James Campion in discussion with Ani DiFranco Part I
'Democracy is about, "If you don’t like your government, change it. If you can’t change it have a fucking revolution." They wrote it right in the constitution.'

"If you don’t think one person can make a difference, spend a night in a room with a mosquito."


Consider Ani Difranco a fellow soldier in these ridiculous, sometimes humored, but always-rewarding sieges on the elusively hidden truths of our silly human collective. Since the night this magazine sent me to an old theater in Portchester, NY to watch her perform eight years ago, I’ve been a fan. That night she spoke to me like few other artists have. I’ve seen her play a half-dozen times since, and each one brings a new experience, always effusive and brutally honest.

For over 12 years and 15 records, her biting lyrics usually reflected my own well-crafted cynicism of a politically ambiguous world bloated with lethal doses of sweet propaganda primed to reduce us to merrily marching mindless hordes. But along with being a kindred spirit, DiFranco’s independence in the manipulative landscape of creative distribution has been a great inspiration for a young author butting heads with publishing icons. More than once I’d used her name as less noun than verb, as in: "These fuckers keep this shit up and I’m going to Ani this book"; to which I did, happily.

So when we met on a chilly, overcast spring day in the industrial pall of Poughkeepsie, NY, in the bowels of the Mid-Hudson Civic Center, set on the shores of New York’s famous river of simpler times when the folk singer might earn a cup of java from a passing stranger for spinning yarns of heartbreak, Ms. DiFranco and myself had ourselves a chat.

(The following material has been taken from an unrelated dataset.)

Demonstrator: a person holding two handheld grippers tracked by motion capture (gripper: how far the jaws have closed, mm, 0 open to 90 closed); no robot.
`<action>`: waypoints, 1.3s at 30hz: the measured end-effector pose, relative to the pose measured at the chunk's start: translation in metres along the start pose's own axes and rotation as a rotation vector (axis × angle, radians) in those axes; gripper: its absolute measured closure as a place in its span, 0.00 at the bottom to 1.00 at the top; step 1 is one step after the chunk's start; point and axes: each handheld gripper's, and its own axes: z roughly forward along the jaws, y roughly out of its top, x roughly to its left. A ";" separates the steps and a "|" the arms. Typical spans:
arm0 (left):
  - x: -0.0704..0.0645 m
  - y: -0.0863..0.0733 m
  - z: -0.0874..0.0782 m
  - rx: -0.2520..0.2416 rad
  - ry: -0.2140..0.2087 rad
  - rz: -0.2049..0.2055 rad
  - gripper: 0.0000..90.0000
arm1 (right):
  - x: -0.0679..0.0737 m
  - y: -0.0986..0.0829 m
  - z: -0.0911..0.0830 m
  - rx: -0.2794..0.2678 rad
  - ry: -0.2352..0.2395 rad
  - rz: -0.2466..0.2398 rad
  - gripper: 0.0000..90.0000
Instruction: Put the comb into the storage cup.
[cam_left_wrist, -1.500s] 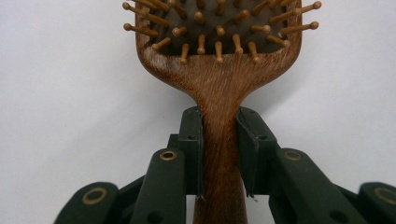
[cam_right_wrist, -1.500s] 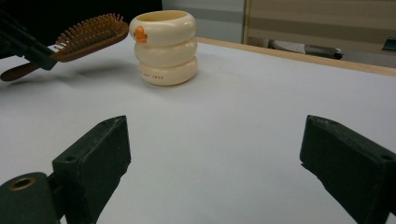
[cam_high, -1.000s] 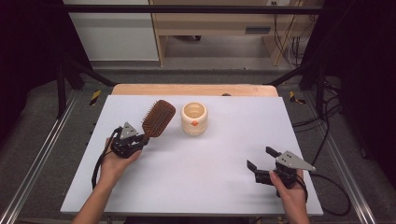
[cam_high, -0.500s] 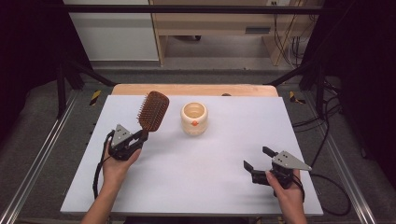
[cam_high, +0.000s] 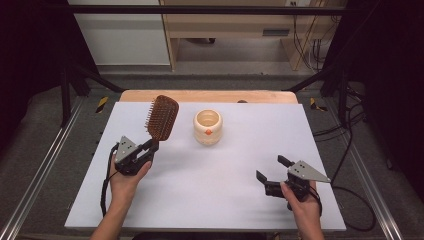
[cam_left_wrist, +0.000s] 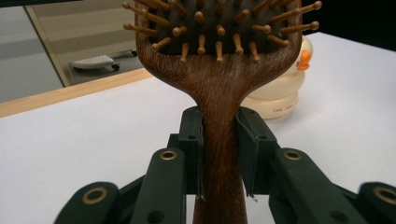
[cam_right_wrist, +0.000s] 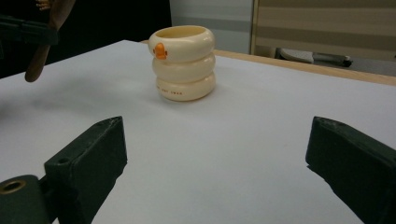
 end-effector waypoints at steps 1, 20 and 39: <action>0.000 0.000 0.000 -0.002 -0.007 -0.001 0.81 | 0.003 0.001 0.002 -0.004 0.003 0.000 0.06; -0.019 0.005 0.000 -0.044 -0.051 0.011 0.81 | 0.048 0.051 0.052 -0.046 0.045 0.029 0.07; -0.037 0.006 0.002 -0.060 -0.091 0.025 0.81 | 0.092 0.101 0.103 -0.093 0.150 0.098 0.07</action>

Two admitted lunatics dissecting the greater good -on a morning beatific in its indian summer breeze - on the day that America fell to its knees- after strutting around for a century without saying thank you or please -
9/11 poem

james campion: This stanza of the poem you performed so movingly at Carnegie Hall a few weeks ago hits home for me, because it succinctly projects what I’ve been writing about for years concerning the U.S. presence in the Middle East and our inability to fully understand the cultural, racial and religious issues that are prevalent there. ani difranco: Except to exacerbate them. (laughs) Well...yeah. I really don’t have a mind for the hyper details of foreign policy, or of what the "stupid white men" are doing, but I feel compelled to express things like the United States exploitation of not just the Middle East, but also the "Third World". Our capitalist selfishness in terms of using the world’s resources and labor and just manipulating weaker countries for strategic and economic reasons. That’s a very obvious and basic thing to say, but somehow I feel the need to keep saying it.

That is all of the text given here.